“Resurrection of the dead” is for real

The most dramatic change in my theological thinking that occurred in seminary was believing in the resurrection of the dead as the second of a two-stage afterlife. The first stage is a disembodied intermediate state that believers enter immediately upon death (although Catholics believe that Paradise is preceded for most believers by a period of cleansing they call purgatory). Many theologians call this intermediate state “Paradise,” recalling Christ’s words to the thief on the cross: “Today you will be with me in Paradise.” It is also the stage to which Paul refers in Philippians 1:21 and elsewhere: “To live is Christ and to die is gain.”

The second stage is our ultimate Christian hope, referred to in the Apostles’ Creed as “the resurrection of the dead.” Paul’s dramatic chapter on resurrection, 1 Corinthians 15, describes this stage in some detail. In resurrection, God will give the redeemed in Christ new bodies that won’t wear out or suffer decay. And we will live in a redeemed, renewed, and restored Creation. Revelation 21, for example, describes—not believers being whisked away to some faraway heaven—but heaven coming down to this earth.

As N.T. Wright has said in many places, our ultimate Christian hope isn’t life after death but “life after life after death.”

All of what I’ve described is classic Christianity, proclaimed and believed as orthodox theology from the beginning of the Church (except that part about purgatory). It’s obviously far more robust than simply “going to heaven when we die.” That I was mostly unaware of it prior to seminary is my problem. I grew up in youth group, after all, singing about “heaven” as my final destination, not full-blown resurrection. That southern gospel classic “I’ll Fly Away,” as bad as the theology is, is an awesome song!

For most believers, perhaps, it’s enough to know that through faith in Christ they are safe for eternity—whatever eternity looks like, or however it works itself out. I understand that. As I preached on Easter, God’s defeat of death, the final enemy, was victory enough for me.

But this two-stage afterlife illustrates what God is up to in his plan of salvation for the world. God isn’t merely interested in rescuing souls from a world bound for destruction, as a firefighter rescues people from a burning building. He wants to save the building, too! He wants to save whole people, bodies and souls, and this good Creation along with it.

I haven’t read the article yet, but Roger Olson refers to a new Time cover story about what the magazine posits as “competing” views on the Christian understanding of heaven—one a disembodied state of bliss and the other full-blown resurrection.

Of course these views are not in competition. It isn’t one or the other; it’s both—although our ultimate hope is resurrection.

I couldn’t agree more with what Olson writes:

What I do is talk equally about two future realities for believers: “paradise” and “heaven.” I think it is appropriate to reserve the word “heaven” for God’s place now and our future home when this world and our bodies are freed from bondage to decay and God is all in all or everything to everyone. But I think we need to talk also about “paradise” as that place many people, in their folk religion, call “heaven”—the abode of the dead in Christ about which we know little. But the apostle Paul wrote the Corinthians about it and even suggested that he (or a man he knew) went there in some kind of “near death” experience.

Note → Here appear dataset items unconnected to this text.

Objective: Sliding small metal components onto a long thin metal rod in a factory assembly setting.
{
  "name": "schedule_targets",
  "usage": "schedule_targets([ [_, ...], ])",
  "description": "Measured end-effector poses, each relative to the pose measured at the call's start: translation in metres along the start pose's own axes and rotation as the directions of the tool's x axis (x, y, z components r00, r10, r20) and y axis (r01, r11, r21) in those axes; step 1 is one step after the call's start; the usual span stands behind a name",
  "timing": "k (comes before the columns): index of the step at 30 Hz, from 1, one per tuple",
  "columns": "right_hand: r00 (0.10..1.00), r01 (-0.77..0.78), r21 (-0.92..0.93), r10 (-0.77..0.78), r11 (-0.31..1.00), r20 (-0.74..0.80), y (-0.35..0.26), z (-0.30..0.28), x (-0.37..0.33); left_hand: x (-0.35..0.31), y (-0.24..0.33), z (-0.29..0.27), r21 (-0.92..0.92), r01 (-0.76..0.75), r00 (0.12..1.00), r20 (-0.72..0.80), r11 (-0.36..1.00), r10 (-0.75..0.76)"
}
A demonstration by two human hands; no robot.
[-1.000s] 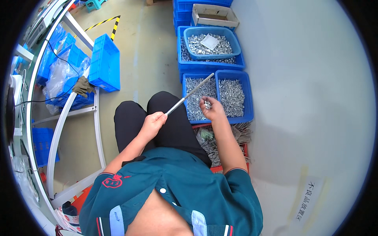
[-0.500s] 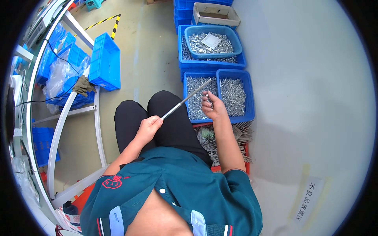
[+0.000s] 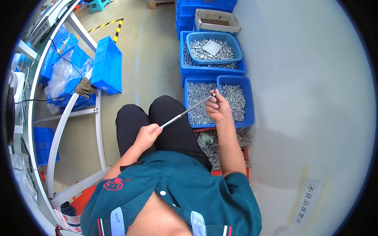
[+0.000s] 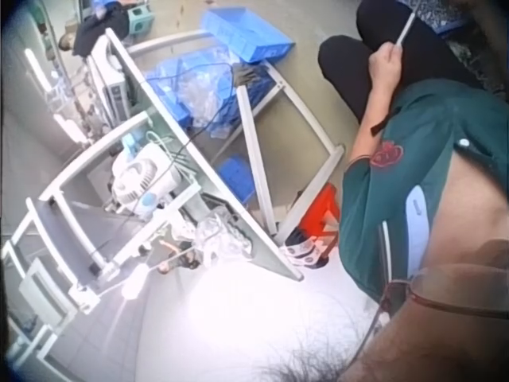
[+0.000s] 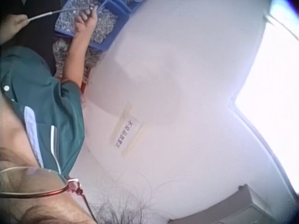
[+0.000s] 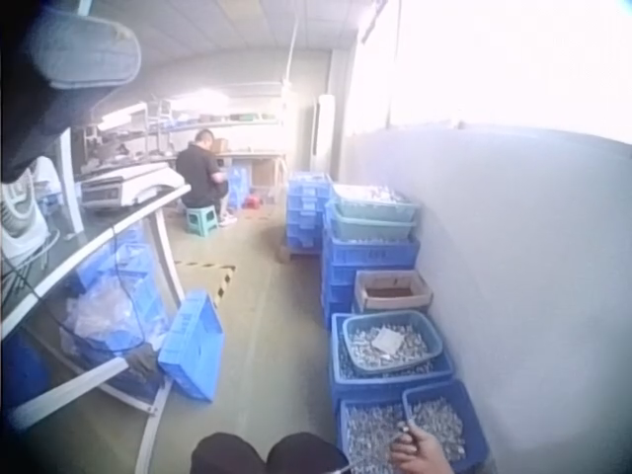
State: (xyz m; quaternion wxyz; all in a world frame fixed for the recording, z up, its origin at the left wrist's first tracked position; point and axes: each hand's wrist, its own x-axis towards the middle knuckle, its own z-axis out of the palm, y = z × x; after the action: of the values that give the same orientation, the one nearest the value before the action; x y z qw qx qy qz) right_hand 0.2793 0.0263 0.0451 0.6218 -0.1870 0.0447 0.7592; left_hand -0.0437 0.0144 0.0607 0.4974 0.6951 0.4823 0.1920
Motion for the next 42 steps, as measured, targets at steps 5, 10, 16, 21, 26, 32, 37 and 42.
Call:
schedule_targets([
  [5, 0.996, -0.069, -0.135, 0.076, 0.988, 0.044, 0.0, 0.012, -0.002, 0.002, 0.004, -0.003, 0.038, -0.023, 1.0, -0.02, 0.999, 0.024],
  [10, 0.993, -0.117, -0.375, 0.104, 0.92, -0.054, -0.007, 0.018, -0.005, 0.002, 0.005, -0.002, 0.084, -0.052, 0.997, -0.056, 0.995, 0.057],
  [16, 0.991, 0.136, -0.419, -0.124, 0.898, 0.056, 0.025, 0.046, -0.008, 0.011, 0.001, 0.008, -0.155, -0.044, 0.999, -0.029, 0.987, 0.04],
  [21, 0.99, -0.142, -0.848, 0.068, 0.51, -0.125, 0.041, 0.049, -0.011, 0.026, 0.008, 0.015, -0.304, -0.059, 0.998, 0.004, 0.951, 0.063],
  [26, 0.986, -0.04, -0.647, -0.073, 0.762, -0.147, 0.026, 0.023, -0.012, 0.026, 0.013, 0.01, -0.309, -0.046, 0.999, 0.012, 0.95, 0.053],
  [32, 0.997, -0.019, -0.241, 0.002, 0.97, -0.071, 0.0, 0.006, -0.005, 0.01, -0.001, 0.001, -0.204, 0.01, 1.0, 0.024, 0.979, -0.005],
  [37, 0.99, -0.001, -0.091, -0.012, 0.996, -0.144, 0.004, 0.023, 0.0, 0.0, -0.005, -0.002, -0.146, -0.014, 1.0, 0.01, 0.989, 0.016],
  [42, 0.992, -0.021, -0.028, 0.017, 0.999, -0.126, -0.001, 0.015, 0.0, -0.001, -0.005, -0.002, -0.118, -0.012, 1.0, 0.025, 0.993, 0.016],
])
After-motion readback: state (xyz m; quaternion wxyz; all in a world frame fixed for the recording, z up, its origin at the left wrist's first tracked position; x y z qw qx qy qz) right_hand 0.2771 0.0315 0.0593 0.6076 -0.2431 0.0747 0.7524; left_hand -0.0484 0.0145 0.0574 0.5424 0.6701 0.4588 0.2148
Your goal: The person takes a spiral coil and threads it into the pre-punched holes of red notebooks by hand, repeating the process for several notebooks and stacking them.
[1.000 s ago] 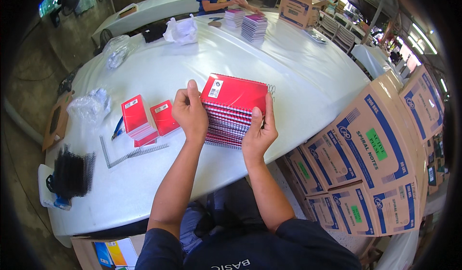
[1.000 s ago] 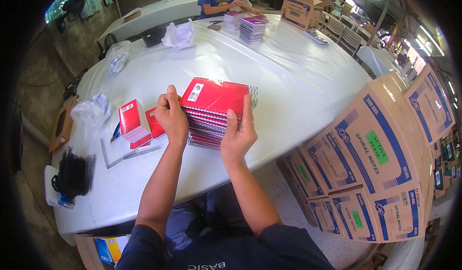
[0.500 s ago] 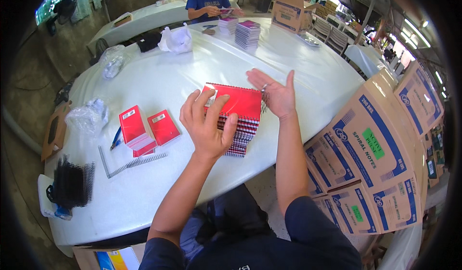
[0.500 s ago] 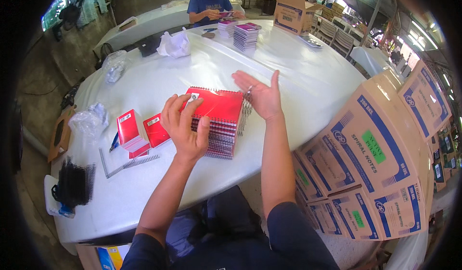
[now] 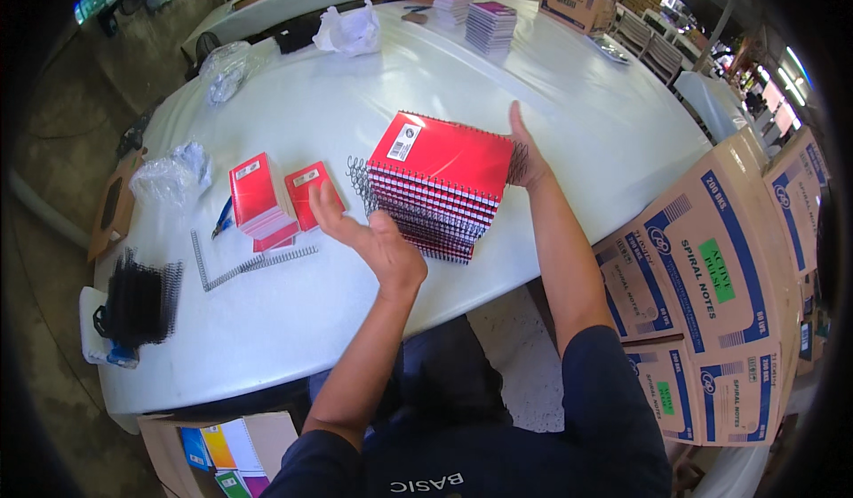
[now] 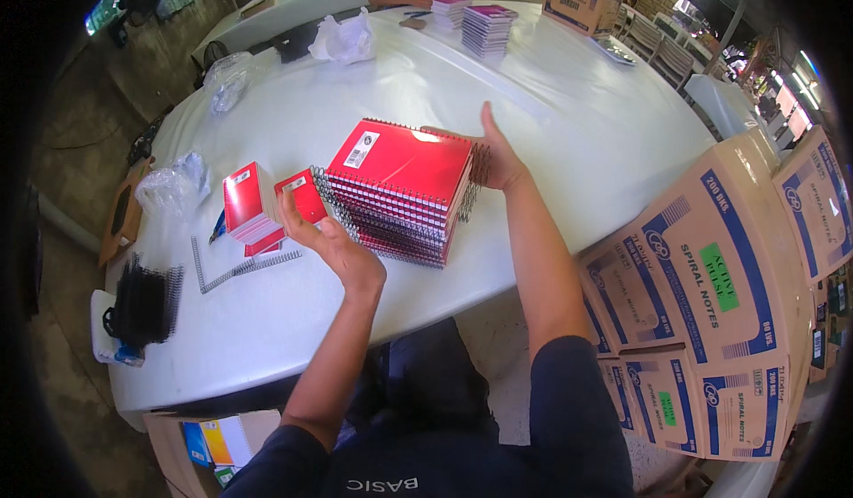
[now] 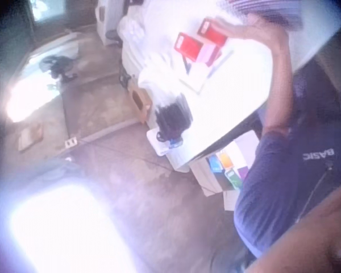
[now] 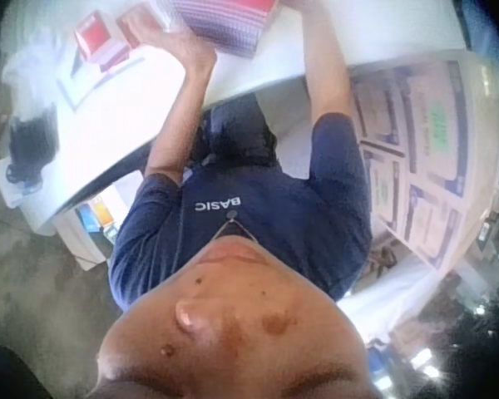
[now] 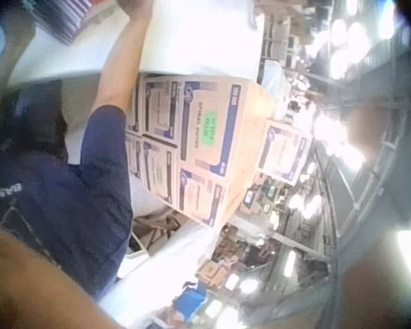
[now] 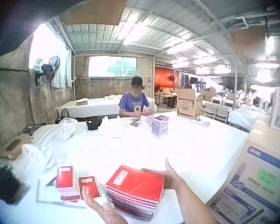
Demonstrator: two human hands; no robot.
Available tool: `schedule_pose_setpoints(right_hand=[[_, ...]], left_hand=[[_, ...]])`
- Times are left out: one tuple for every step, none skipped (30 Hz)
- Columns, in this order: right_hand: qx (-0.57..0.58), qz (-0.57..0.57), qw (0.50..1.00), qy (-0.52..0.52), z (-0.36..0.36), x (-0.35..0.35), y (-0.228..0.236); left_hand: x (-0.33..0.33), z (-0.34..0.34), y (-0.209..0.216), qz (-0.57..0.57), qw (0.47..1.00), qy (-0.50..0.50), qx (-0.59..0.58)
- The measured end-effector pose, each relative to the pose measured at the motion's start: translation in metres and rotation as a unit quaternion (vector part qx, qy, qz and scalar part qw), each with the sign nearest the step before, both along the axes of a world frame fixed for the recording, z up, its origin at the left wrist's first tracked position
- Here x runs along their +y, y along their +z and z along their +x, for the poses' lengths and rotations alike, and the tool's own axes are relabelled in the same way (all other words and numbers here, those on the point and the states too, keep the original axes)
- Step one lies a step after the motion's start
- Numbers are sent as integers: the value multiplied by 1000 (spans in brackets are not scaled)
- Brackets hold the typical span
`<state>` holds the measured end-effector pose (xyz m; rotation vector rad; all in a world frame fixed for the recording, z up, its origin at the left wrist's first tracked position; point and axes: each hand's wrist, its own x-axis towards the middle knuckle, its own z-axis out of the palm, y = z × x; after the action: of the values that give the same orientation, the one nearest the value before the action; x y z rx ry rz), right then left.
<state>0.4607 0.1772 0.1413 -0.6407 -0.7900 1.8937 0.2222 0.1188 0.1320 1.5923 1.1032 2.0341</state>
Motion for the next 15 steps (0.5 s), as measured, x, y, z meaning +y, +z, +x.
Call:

A holistic account of life after death takes both equally seriously even though it emphasizes the resurrection of both our bodies and creation as the “blessed hope.”

By the way, I never before thought of Paul’s description of his trip to “the third heaven” in 2 Corinthians 13 as a near-death experience, but that makes sense. He was certainly near death many times during his dangerous ministry. Could he have had the same sort of out-of-body experience that other Christians have experienced when they’ve temporarily died?

2 thoughts on ““Resurrection of the dead” is for real”

  1. This is a very interesting subject. I am inclined to agree with the “intermediate state,” perhaps somewhat like being in a “parlour” of sorts before entering the “house proper” after the “general resurrection” (or the Judgment?).

    As to “out-of-body experience” being “near death” for Paul, I don’t think that was the case. John was also “taken up into heaven” in at least some sense in the Revelation, and I don’t think that was an “out-of-body experience” based on “near death” either. Frankly, I am pretty leery of most “out-of-body” experience claims related to death–I don’t find any that I have heard of which seem theologically correct. I think Paul and John were taken up “whether in the body or apart from the body I do not know,” 2 Cor. 12:3, for the purpose of receiving revelations.

    1. I hear you. Whether Paul’s heavenly experience was “caused” by something physical, it was also an experience from God for a specific purpose. By all means! It could be that perhaps when Paul was stoned and left for dead (or some other time when he was beaten or whipped), God gave him the vision he describes in 2 Corinthians. It could be that people are especially susceptible to the spiritual realm when they’re near death—which is why they report these out-of-body spiritual experiences so frequently. Their defenses are down or something. Regardless, it doesn’t mean the experience wasn’t real or from God.